--- DIRECTIONS FOR THIS TASK ---
Please print all of the records that follow with nothing altered.

--- SOURCE RECORDS ---
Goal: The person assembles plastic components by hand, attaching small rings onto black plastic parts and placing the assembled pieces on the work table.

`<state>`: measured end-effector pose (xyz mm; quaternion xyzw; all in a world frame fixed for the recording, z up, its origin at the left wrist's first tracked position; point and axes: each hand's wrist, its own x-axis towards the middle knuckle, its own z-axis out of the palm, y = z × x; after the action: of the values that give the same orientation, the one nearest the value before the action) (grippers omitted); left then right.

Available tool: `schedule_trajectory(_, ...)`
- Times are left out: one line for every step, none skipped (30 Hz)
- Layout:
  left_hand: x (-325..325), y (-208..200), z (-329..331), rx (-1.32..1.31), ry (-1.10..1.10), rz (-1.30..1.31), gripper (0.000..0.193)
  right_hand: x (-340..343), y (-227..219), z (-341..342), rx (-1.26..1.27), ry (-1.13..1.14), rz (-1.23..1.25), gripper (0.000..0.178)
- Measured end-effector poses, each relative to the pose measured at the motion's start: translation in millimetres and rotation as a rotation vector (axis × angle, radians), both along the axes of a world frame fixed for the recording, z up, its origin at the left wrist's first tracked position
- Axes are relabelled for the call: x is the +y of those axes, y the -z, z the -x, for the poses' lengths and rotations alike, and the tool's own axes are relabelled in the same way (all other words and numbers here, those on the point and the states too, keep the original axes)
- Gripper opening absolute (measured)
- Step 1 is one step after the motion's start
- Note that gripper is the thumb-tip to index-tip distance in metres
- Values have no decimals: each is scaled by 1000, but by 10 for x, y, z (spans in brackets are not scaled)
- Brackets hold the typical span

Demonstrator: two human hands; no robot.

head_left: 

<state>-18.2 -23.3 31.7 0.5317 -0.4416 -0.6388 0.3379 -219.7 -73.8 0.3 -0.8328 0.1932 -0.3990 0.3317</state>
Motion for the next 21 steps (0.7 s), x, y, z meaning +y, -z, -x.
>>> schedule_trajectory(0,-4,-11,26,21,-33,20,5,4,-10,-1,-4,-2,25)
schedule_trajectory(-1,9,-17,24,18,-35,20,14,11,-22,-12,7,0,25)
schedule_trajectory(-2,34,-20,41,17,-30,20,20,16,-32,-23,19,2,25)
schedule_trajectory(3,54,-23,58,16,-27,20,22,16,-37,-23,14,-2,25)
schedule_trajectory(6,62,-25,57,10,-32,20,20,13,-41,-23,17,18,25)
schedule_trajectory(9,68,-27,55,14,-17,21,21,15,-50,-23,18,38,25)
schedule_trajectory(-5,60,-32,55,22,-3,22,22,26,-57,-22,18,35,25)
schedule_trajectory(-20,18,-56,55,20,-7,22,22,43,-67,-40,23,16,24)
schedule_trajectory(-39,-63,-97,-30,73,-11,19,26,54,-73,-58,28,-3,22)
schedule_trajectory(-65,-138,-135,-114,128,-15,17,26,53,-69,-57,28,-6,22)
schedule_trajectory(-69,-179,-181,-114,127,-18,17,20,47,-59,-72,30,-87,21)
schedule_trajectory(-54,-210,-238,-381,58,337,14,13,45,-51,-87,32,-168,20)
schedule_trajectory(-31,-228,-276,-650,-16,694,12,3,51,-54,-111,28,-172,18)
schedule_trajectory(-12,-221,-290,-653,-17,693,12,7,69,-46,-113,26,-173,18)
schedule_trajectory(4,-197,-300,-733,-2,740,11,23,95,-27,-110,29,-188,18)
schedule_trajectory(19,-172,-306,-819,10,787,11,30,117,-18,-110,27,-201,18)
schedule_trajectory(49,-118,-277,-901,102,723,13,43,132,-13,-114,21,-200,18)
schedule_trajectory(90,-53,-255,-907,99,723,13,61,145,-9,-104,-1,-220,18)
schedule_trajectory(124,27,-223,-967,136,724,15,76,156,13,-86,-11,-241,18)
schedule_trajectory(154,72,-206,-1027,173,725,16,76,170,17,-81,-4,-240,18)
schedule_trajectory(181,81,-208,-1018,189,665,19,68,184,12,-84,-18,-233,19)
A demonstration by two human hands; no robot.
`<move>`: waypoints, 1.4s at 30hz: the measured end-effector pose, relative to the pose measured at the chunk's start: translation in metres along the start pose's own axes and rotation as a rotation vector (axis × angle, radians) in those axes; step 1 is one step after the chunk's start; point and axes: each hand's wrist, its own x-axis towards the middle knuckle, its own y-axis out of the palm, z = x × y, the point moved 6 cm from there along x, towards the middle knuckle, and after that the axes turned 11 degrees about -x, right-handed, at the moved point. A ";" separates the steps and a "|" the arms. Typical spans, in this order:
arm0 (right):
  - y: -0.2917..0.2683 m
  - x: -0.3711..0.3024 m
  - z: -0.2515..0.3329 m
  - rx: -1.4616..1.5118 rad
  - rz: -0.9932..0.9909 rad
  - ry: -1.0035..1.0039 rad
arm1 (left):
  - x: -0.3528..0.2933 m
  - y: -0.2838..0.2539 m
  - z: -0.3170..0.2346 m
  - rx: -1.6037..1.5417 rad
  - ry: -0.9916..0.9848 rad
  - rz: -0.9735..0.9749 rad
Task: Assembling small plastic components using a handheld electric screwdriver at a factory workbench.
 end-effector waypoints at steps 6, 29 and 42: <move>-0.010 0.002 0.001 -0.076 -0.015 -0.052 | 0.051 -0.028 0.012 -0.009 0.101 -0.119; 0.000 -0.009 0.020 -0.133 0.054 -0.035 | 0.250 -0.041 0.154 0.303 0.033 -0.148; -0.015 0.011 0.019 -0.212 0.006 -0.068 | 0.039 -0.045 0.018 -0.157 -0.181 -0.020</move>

--- ANSWER ---
Goal: The person assembles plastic components by hand, attaching small rings onto black plastic parts and placing the assembled pieces on the work table.

`<state>`: measured end-effector pose (xyz mm; quaternion xyzw; all in a world frame fixed for the recording, z up, its origin at the left wrist's first tracked position; point and axes: each hand's wrist, its own x-axis towards the middle knuckle, its own z-axis out of the palm, y = z × x; after the action: of the values that give the same orientation, the one nearest the value before the action) (grippers omitted); left then right.

Available tool: `schedule_trajectory(_, ...)`
- Times are left out: one line for every step, none skipped (30 Hz)
- Layout:
  left_hand: x (-325..325), y (-208..200), z (-329..331), rx (-1.32..1.31), ry (-1.10..1.10), rz (-1.30..1.31), gripper (0.000..0.193)
  right_hand: x (-340..343), y (-227..219), z (-341..342), rx (-1.26..1.27), ry (-1.13..1.14), rz (-1.23..1.25), gripper (0.000..0.178)
- Measured end-effector poses, each relative to the pose measured at the motion's start: translation in millimetres and rotation as a rotation vector (axis × angle, radians), both along the axes of a world frame fixed for the recording, z up, its origin at the left wrist's first tracked position
- Axes are relabelled for the call: x is the +y of those axes, y the -z, z the -x, for the poses' lengths and rotations alike, and the tool's own axes are relabelled in the same way (all other words and numbers here, those on the point and the states too, keep the original axes)
- Gripper opening absolute (measured)
- Step 1 is one step after the motion's start
- Note that gripper is the thumb-tip to index-tip distance in metres
- Values have no decimals: each is scaled by 1000, but by 10 for x, y, z (spans in brackets are not scaled)
- Brackets hold the typical span

Demonstrator: two human hands; no robot.

head_left: 

<state>-18.2 -23.3 31.7 0.5317 -0.4416 -0.6388 0.3379 -219.7 -73.8 0.3 -0.8328 0.1932 -0.3990 0.3317</state>
Motion for the next 21 steps (0.7 s), x, y, z meaning +y, -z, -x.
>>> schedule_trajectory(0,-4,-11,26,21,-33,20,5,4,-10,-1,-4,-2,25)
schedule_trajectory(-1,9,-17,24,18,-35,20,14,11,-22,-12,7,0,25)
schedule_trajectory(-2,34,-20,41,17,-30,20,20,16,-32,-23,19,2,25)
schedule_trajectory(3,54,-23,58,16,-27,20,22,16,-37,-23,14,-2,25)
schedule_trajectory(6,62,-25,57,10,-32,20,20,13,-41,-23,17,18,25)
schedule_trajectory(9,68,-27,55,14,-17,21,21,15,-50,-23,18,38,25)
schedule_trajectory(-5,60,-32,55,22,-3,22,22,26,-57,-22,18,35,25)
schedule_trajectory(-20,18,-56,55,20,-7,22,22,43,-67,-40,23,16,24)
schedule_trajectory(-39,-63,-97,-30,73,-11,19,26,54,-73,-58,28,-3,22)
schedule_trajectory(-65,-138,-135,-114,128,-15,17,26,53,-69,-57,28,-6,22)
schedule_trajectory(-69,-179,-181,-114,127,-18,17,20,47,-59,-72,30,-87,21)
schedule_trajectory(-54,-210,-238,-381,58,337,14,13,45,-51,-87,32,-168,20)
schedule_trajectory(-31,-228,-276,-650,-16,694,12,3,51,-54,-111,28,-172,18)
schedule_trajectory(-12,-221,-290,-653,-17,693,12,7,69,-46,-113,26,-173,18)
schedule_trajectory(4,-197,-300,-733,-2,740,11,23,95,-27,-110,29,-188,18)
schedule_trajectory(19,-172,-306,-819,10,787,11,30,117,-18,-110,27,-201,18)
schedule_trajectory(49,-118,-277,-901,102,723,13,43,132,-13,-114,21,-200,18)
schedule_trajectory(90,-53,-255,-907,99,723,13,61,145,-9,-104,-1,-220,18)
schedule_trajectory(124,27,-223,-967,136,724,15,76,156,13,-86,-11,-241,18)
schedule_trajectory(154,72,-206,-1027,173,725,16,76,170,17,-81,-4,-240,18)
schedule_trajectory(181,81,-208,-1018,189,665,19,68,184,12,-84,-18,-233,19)
A demonstration by two human hands; no robot.
`<move>`: waypoints, 1.4s at 30hz: the measured end-effector pose, relative to the pose measured at the chunk's start: translation in metres along the start pose's own axes and rotation as a rotation vector (axis × angle, radians) in those axes; step 1 is one step after the chunk's start; point and axes: each hand's wrist, its own x-axis towards the middle knuckle, its own y-axis out of the palm, z = x × y, the point moved 6 cm from there along x, towards the middle knuckle, and after that the axes turned 11 degrees about -x, right-handed, at the moved point. A ";" separates the steps and a "|" the arms. Typical spans, in this order:
arm0 (right):
  - y: -0.2917..0.2683 m
  - x: -0.3711..0.3024 m
  - z: -0.2515..0.3329 m
  - rx: -1.4616..1.5118 rad
  - rz: -0.9932..0.9909 rad
  - ry: -1.0035..1.0039 rad
arm1 (left):
  - x: -0.3528..0.2933 m
  - y: -0.2838..0.2539 m
  - z: -0.3170..0.2346 m
  - rx: -1.6037..1.5417 rad
  - ry: -0.9916..0.9848 rad
  - rz: -0.9735..0.9749 rad
Task: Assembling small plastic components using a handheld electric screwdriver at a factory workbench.
 end-effector waypoints at steps 6, 29 and 42: <move>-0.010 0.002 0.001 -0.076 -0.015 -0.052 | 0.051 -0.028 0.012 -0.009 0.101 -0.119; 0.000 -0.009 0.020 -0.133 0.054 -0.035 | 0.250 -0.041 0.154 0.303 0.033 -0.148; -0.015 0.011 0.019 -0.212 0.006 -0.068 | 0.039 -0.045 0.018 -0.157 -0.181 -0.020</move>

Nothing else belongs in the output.